20. Hukuk Dairesi Esas No: 2013/5181 Karar No: 2013/7347
Yargıtay 20. Hukuk Dairesi 2013/5181 Esas 2013/7347 Karar Sayılı İlamı
20. Hukuk Dairesi 2013/5181 E. , 2013/7347 K.
"İçtihat Metni"
MAHKEMESİ :Aile Mahkemesi
Taraflar arasında görülen dava sırasında davalı vekili tarafından reddi hâkim yoluna başvurulmuştur. Red talebini inceleyen merci tarafından verilen kararın Yargıtayca incelenmesi davalı vekili tarafından istenilmiş olmakla, süresinde olduğu anlaşılan temyiz dilekçesinin kabulüne karar verildikten sonra dosya içindeki tüm belgeler incelendi, gereği düşünüldü:
K A R A R
Taraflar arasında görülen dava sırasında davalı vekili tarafından 11.03.2013 tarihli dilekçe ile "...Hâkim ile davacı vekilinin birlikte seminerlere katıldıkları, ayrıca hakkında şikayette bulunulduğundan tarafsızlığından şüphe duyulduğu...” gerekçesiyle reddi hâkim yoluna başvurulmuştur.
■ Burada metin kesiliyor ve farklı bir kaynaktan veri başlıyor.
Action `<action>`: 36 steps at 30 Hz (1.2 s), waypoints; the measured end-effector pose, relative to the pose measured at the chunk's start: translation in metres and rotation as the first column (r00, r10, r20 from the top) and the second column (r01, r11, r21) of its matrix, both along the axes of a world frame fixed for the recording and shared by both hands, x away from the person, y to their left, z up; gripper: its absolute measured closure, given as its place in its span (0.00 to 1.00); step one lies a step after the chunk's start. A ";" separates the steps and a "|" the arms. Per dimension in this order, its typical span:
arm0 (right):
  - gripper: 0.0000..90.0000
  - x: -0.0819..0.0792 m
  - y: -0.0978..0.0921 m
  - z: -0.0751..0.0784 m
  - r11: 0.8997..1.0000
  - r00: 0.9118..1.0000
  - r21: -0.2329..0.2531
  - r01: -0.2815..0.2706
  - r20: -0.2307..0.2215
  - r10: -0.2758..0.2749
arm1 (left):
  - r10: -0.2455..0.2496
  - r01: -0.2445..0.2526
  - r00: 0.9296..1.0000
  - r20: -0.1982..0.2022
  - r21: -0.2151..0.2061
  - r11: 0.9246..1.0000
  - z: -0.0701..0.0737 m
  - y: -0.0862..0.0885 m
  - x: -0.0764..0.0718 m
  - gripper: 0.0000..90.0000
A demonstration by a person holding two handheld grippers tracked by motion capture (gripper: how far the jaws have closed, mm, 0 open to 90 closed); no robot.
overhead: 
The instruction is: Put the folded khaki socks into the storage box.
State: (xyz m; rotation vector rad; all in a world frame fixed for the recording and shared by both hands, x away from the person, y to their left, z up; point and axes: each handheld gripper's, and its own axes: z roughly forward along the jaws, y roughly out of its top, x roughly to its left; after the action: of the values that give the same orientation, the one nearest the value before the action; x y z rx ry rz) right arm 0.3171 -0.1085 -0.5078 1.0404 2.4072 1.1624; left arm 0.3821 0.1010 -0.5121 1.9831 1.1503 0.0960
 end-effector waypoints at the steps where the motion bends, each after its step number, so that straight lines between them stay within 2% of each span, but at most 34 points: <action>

Reddedilen Hâkim ...(24564)"ın, talebin reddinin gerektiği yönündeki görüşü üzerine dosyayı inceleyen merci tarafından, "...H.M.K. 36. maddesinde belirtilen hâkimin reddi şartlarının oluşmadığı, talebin mesnetsiz olduğu, delil ve belge sunulmadığı..." gerekçesiyle talebin reddine ve H.M.K. 42/4 maddesi uyarınca ret talebinde bulunan tarafın 500.- TL disiplin para cezası ile cezalandırılmasına ilişkin verilen karar, davalı vekili tarafından temyiz edilmiştir. İncelenen dosya kapsamına göre, hâkimin reddi için ileri sürülen hususlar H.M.K.’nun 36. maddesinde tanımı yapılan sebeplerden değildir. Ayrıca; yargılamanın devamı sırasında taraflardan birinin mahkeme hâkimi hakkında şikayette bulunması veya aleyhine dava açması, H.M.K.’nun 36/1-d maddesinde belirtilen “davalı olmak” anlamında yorumlanamaz.. Aksine bir yorum, yargılama yapan tüm hâkimlerin kötü niyetli taraflarca reddedilmesini kolaylaştıracağı gibi, bu hakkı kötüye kullanmak isteyenlerin davranışını da korumak anlamına gelir. Hiçbir hukuk kuralı, kötü niyetliyi korumaz. Aksini kabul etmek, kötü niyetli kişilerce açılacak uydurma dava ve şikayetler sonucu, davaya bakan hâkimlerin sağlıklı, baskıdan uzak ve hür iradeleri ile görev yapmalarına engel olacağı gibi, tabiî hâkim ilkesini de zedeleyecektir. Bu nedenle, konuyu inceleyen mercinin H.M.K.’nun 36/1-d. maddesi hükmünü yorumlaması usûl ve kanunlara uygun görülmüştür. SONUÇ: Yukarıca açıklanan nedenlerle; yerinde görülmeyen davalı vekilinin temyiz itirazlarının reddiyle hükmün ONANMASINA, aşağıda yazılı onama harcının temyiz edene yükletilmesine 01/07/2013 günü oy birliği ile karar verildi.